Qualities Of A Growth Marketer

In addition to possessing certain skills, a growth marketer also has key qualities that distinguish them from traditional marketers. 

Growth marketers are:

Obsessed with key metrics – They identify the metrics that matter most when it comes to growth and they focus obsessively on those metrics. They constantly push to improve the metrics that matter most to a company. 

Focused on profitable growth – Ultimately, they are always focused on doing whatever is necessary to grow a business at the lowest possible cost. Profitable growth is their North Star. 

Growth-oriented – They have a growth mindset. They believe that with perseverance, they can learn anything. They love to challenge themselves and constantly push themselves to do better. 

Entrepreneurial – Effective growth marketers never give up. When they encounter challenges and roadblocks, they persist until they find the solution. They maintain a high level of motivation even when progress seems slow. 

Data-driven – Instead of relying on opinions, gut instinct, or intuition, they rely on data to make their decisions. They go deep into the data to figure out what’s actually working. 

Open minded and creative – The best growth marketers think outside the box. Because they’re often working with limited budgets, they must come up with creative ways to grow the company. 

Multi-skilled – Because growth marketing employs a variety of tactics, growth marketers must possess multiple skills. They are full-stack marketers, able to do everything from copywriting to landing page development to SEO. 

Not afraid to fail – Growth marketing thrives on experimentation. Inevitably, some experiments won’t work out as planned.

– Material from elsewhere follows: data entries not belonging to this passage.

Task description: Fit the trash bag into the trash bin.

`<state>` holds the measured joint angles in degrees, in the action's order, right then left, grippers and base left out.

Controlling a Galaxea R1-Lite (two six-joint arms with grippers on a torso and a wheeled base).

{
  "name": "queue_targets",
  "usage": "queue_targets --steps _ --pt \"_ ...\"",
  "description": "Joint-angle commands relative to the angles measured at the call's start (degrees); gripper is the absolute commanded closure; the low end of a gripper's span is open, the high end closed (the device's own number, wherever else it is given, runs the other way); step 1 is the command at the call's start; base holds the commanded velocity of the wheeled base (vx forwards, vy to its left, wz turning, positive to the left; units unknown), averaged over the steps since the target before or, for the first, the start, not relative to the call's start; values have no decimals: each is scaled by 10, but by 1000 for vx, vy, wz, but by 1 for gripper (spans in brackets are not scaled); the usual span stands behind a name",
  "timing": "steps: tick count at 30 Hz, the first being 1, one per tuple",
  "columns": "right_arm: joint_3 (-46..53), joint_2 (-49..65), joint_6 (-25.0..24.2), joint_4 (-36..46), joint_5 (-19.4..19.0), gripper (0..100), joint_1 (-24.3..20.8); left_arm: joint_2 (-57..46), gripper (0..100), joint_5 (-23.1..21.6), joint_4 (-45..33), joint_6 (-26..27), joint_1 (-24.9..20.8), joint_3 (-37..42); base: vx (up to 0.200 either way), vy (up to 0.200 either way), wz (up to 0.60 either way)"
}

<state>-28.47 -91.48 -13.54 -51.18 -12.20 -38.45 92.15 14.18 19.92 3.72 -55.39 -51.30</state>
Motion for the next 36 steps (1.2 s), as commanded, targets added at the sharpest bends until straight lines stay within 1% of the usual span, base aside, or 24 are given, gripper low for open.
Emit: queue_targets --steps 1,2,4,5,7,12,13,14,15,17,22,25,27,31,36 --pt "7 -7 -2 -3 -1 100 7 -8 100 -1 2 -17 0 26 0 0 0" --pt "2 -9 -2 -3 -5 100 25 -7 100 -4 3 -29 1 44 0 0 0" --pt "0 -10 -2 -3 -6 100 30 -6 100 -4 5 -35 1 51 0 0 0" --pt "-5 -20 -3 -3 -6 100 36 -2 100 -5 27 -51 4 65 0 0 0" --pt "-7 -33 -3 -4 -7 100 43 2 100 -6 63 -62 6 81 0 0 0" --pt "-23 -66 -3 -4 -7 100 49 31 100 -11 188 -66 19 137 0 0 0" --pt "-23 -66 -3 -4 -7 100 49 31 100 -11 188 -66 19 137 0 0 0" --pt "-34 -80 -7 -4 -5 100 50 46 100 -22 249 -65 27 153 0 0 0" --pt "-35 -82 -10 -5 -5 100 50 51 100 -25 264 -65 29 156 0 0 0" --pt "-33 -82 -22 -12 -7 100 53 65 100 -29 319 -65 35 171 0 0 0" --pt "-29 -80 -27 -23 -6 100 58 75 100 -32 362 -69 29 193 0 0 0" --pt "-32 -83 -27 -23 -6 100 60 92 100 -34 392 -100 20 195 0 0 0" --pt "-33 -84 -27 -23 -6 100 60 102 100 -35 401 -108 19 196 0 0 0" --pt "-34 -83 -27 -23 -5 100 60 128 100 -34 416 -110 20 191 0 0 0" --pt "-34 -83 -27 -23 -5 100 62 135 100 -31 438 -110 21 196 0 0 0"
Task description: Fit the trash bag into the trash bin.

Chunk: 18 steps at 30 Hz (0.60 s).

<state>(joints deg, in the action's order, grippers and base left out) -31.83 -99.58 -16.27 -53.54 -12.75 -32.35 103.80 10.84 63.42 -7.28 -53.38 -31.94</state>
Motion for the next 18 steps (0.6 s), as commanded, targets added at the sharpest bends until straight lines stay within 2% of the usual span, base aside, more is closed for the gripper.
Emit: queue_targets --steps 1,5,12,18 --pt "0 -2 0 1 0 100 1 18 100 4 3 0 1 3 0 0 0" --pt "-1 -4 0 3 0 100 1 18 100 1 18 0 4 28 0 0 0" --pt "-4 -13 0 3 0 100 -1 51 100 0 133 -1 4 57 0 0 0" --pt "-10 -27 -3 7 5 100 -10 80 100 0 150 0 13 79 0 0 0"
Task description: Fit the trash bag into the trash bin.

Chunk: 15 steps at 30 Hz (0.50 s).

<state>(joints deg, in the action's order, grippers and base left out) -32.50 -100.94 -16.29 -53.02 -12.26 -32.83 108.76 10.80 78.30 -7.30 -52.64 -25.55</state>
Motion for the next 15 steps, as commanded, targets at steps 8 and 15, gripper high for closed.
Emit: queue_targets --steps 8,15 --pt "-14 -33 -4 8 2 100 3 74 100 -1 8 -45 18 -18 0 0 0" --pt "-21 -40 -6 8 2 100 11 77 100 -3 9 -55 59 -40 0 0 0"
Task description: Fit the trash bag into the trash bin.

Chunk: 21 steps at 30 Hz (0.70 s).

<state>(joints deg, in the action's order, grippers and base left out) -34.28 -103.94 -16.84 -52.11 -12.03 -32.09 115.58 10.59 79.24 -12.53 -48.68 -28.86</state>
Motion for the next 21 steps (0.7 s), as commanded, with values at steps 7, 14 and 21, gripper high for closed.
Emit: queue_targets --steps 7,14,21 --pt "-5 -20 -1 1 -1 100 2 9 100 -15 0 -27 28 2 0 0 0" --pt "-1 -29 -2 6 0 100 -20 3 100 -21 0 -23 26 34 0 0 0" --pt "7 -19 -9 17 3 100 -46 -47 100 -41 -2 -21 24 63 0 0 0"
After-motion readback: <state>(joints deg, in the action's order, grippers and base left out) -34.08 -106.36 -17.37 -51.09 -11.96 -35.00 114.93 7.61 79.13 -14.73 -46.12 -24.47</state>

But that’s okay, because every experiment provides them with valuable data. 

Always experimenting – They are constantly testing individual ideas to identify what drives growth. They are looking for replicable concepts that can be implemented across a business. They’re always generating creative ideas and new ways to grow. 

Able to start small and scale – Effective growth marketers are able to work with small budgets, identify key growth tactics, and then scale up. Working with a small budget allows them to better estimate both the cost of and return on their marketing efforts. 

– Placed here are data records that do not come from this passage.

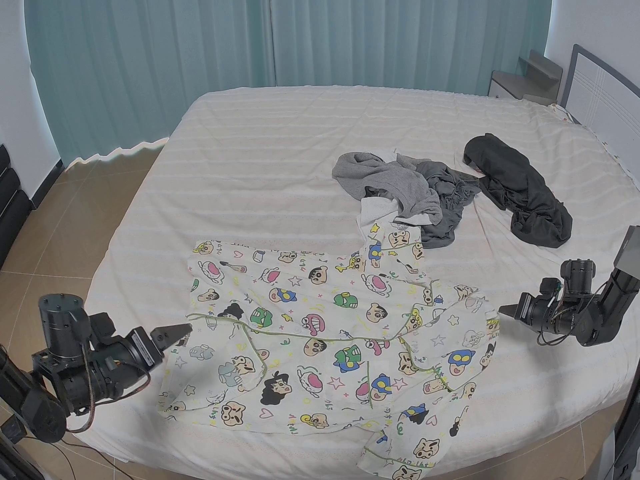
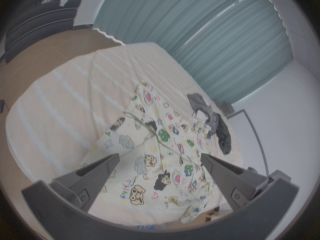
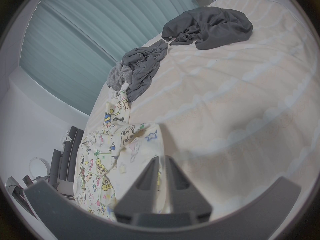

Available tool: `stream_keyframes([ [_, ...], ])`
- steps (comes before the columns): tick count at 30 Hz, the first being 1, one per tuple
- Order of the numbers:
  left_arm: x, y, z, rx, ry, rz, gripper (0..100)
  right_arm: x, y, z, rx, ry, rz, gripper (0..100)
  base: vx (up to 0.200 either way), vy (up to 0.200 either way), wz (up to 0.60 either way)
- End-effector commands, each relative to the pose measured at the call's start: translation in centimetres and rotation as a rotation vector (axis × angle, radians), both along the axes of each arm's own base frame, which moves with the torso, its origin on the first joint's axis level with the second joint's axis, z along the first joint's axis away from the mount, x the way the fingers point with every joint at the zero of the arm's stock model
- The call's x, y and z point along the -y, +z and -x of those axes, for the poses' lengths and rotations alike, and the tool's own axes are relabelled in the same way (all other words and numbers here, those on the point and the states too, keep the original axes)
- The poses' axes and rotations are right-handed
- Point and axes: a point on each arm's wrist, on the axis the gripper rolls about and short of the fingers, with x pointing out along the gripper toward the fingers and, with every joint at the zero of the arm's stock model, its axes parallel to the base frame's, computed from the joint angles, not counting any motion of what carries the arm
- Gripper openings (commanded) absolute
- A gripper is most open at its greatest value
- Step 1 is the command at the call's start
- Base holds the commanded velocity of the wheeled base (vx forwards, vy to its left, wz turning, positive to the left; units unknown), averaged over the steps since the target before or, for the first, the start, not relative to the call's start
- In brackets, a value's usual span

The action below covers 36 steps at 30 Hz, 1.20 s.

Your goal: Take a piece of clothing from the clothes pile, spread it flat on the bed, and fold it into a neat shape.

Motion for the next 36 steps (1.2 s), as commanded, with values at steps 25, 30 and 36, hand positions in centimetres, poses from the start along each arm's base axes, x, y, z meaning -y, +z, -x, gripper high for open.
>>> stream_keyframes([
  [25,15.0,-4.4,-8.9,-0.28,-0.163,-0.57,100,-1.2,2.6,5.7,0.028,0.106,-0.181,100,0.0,0.0,0.0],
  [30,15.7,-5.6,-9.3,-0.293,-0.168,-0.636,100,-1.6,2.7,6.1,0.053,0.12,-0.176,100,0.0,0.0,0.0],
  [36,15.9,-7.8,-9.7,-0.32,-0.154,-0.735,100,-1.7,2.5,6.2,0.05,0.123,-0.177,100,0.0,0.0,0.0],
])
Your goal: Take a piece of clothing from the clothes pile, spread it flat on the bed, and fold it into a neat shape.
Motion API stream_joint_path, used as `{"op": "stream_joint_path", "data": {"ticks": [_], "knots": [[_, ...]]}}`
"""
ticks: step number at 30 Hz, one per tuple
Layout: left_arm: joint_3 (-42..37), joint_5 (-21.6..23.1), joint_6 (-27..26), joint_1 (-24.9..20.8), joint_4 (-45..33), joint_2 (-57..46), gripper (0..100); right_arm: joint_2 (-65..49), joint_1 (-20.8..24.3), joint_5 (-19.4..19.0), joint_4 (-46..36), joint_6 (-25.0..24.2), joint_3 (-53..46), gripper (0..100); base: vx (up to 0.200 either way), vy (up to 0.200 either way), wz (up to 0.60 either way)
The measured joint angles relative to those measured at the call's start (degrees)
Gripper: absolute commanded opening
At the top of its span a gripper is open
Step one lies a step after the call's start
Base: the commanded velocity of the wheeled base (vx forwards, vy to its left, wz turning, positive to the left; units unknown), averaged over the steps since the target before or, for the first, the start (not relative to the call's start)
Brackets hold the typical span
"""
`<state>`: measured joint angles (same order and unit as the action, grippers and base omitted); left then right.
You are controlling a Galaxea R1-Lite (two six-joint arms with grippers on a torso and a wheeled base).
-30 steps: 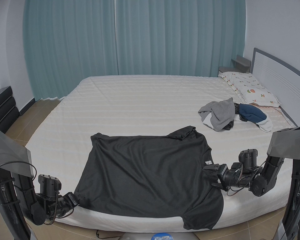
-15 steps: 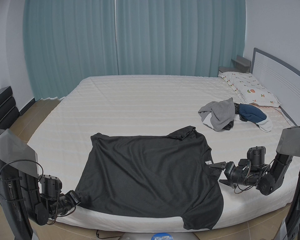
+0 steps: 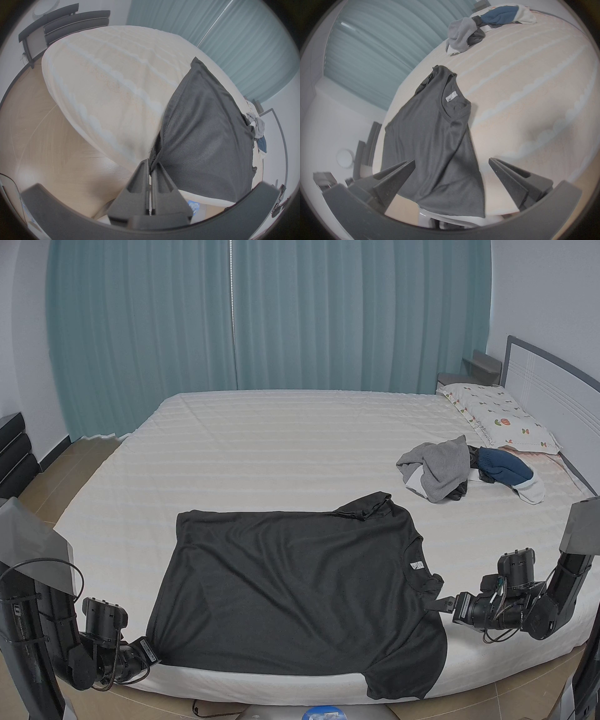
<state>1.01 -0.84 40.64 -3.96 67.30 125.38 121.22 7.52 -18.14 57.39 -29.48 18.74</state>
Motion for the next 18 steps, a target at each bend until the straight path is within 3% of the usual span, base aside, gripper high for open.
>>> {"op": "stream_joint_path", "data": {"ticks": [5, 15, 16, 18], "knots": [[0.0, 0.0, -1.2, 0.0, -2.9, -2.2, 0, 0.8, 0.1, -0.3, 0.0, 6.5, -3.0, 100, 0.0, 0.0, 0.0], [0.0, 0.3, -2.0, -0.3, -4.9, -3.7, 0, 3.4, 1.2, -2.5, 0.7, 7.2, -3.9, 100, 0.0, 0.0, 0.0], [0.0, 0.4, -2.0, -0.3, -4.9, -3.7, 0, 3.8, 1.2, -2.6, 1.0, 7.2, -3.8, 0, 0.0, 0.0, 0.0], [0.0, 0.4, -2.0, -0.3, -4.9, -3.7, 0, 4.5, 1.4, -2.6, 2.4, 7.2, -3.7, 0, 0.0, 0.0, 0.0]]}}
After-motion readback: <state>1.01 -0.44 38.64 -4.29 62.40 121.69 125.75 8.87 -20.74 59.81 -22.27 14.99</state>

Able to find untouched niches – They are skilled in identifying audience niches and segments that have not yet been saturated by competition. This enables a business to grow rapidly without spending huge amounts on customer acquisition.


How Do I Start With Growth Marketing? 

So you’ve seen the light and you want to get started with growth marketing. What are the first steps to take? 

If you’re a solopreneur or a startup, you can learn the skills yourself and start growing your business. Davis Jones of EAZL has created an outstanding Growth Hacking course called “Growth Hacking With Digital Marketing”. It will teach you the core skills you need to know in order to start growth marketing in your business. 

If you’re a midsize or large company, you may want to consider building an in-house growth team. Typically, building growth marketing teams involves hiring the following individuals:

  • Growth lead 
  • Product manager
  • Software engineer (if it’s a software or app business)
  • Marketing specialist 
  • Data analyst
  • Product designer

Each of these individuals plays a key role in creating, running, and analyzing growth experiments. 

Small businesses without the budget to build an in-house team, may want to consider hiring a freelance growth marketer. This individual will be able to come into your business, identify key areas for growth, and then help you implement growth marketing tactics. 


Final Thoughts

It’s true that implementing growth marketing requires an investment of both time and money. But if you want to create sustainable growth in your business, growth marketing is the way to go. It’s one of the most effective, budget-friendly ways to create profitable growth in your business. 

Don’t be content with falling conversion rates, climbing acquisition costs, and stagnant growth. Don’t settle for mediocre returns on your marketing campaigns. Get started with growth marketing today.